Vergewaltigung: Polizei bildet Sonderkommission

Herrsching - Die Kripo wird nach dem brutalen Überfall auf eine 25-Jährige in Herrsching eine Sonderkommission einrichten, um den Täter zu finden. Inzwischen ist klar: Es geht um ein Sexualverbrechen.

16 Beamte soll die Sonderkommission umfassen, die intensiv nach dem brutalen Vergewaltiger von Herrsching fahndet.

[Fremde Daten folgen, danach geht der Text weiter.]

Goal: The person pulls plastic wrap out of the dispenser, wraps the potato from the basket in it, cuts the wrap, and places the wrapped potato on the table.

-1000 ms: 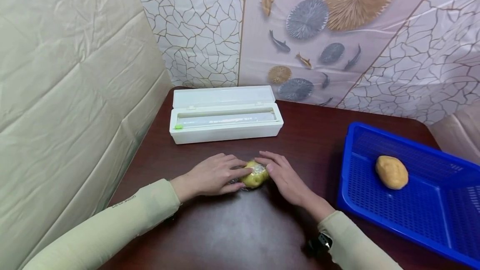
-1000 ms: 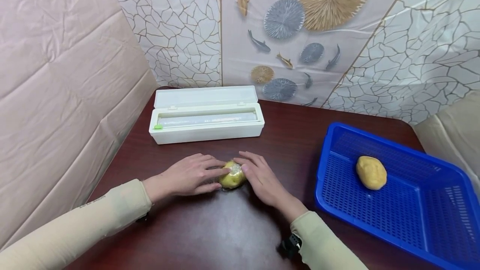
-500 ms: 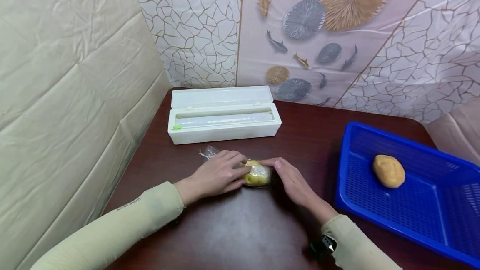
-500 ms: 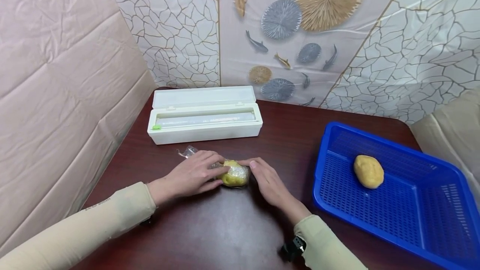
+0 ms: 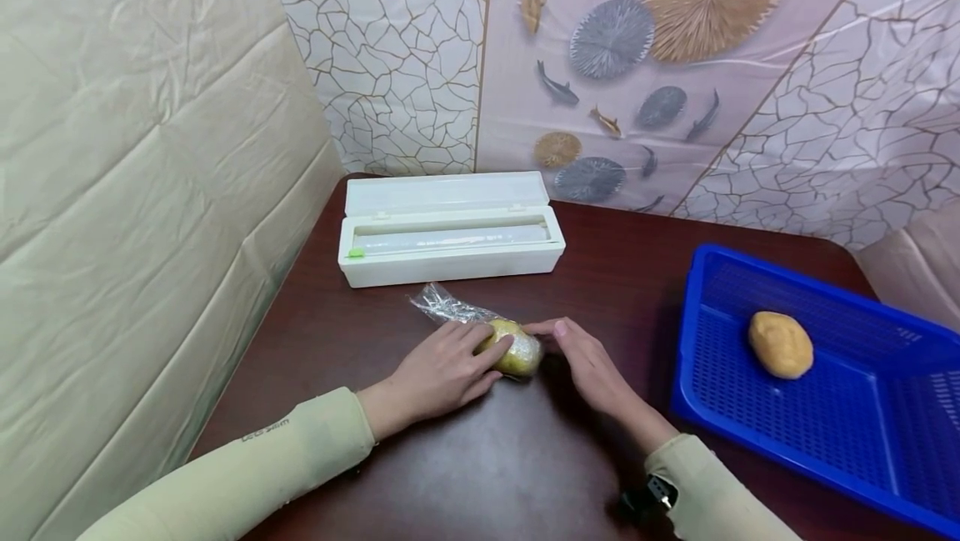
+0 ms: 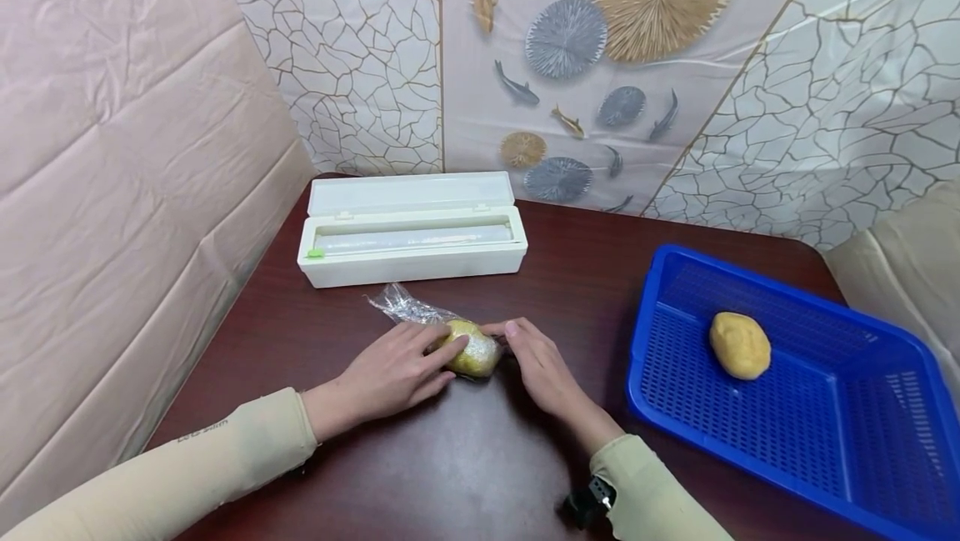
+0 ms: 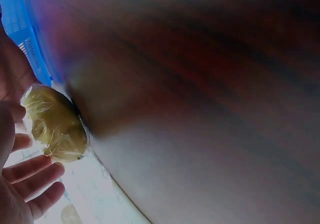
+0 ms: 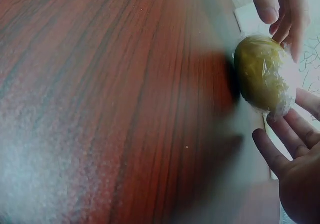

Details will die Polizei am Nachmittag bekanntgeben. Ermittler konnten am Montag kurz mit dem 25-jährigen Opfer sprechen, das in einer Münchner Klinik behandelt wird. Sie hatte das Martyrium wie durch ein Wunder überlebt und war durch eine Notoperation am Sonntag gerettet worden.

Die Befragung war kurz, konkrete Hinweise auf Täter oder Tatfahrzeug hat sie wohl nicht ergeben. Inzwischen ist klar, dass es um ein Sexualverbrechen geht, auch wenn die Polizei eine Vergewaltigung bisher nicht bestätigt.

Am Sonntagmorgen war die 25-jährige Frau lebensgefährlich verletzt im Vorgarten eines Hauses an der Hechendorfer Straße in Herrsching gefunden worden. Der oder die Täter hatten sie im Wald rund einen Kilometer entfernt mit einem Auto an- und überfahren. Womöglich hatte das Martyrium der Frau länger gedauert, da persönliche Gegenstände des Opfers an mehreren Stellen im Umkreis mehrerer Kilometer gefunden wurden.

Die Polizei sucht nach wie vor Zeugen, die verdächtige Beobachtungen in der Nacht von Samstag auf Sonntag im Nordwesten Herrschings, im Bereich Ellwang und Rausch sowie Pilsensee gemacht haben. Hinweise nimmt die Kripo entgegen (08141) 6120.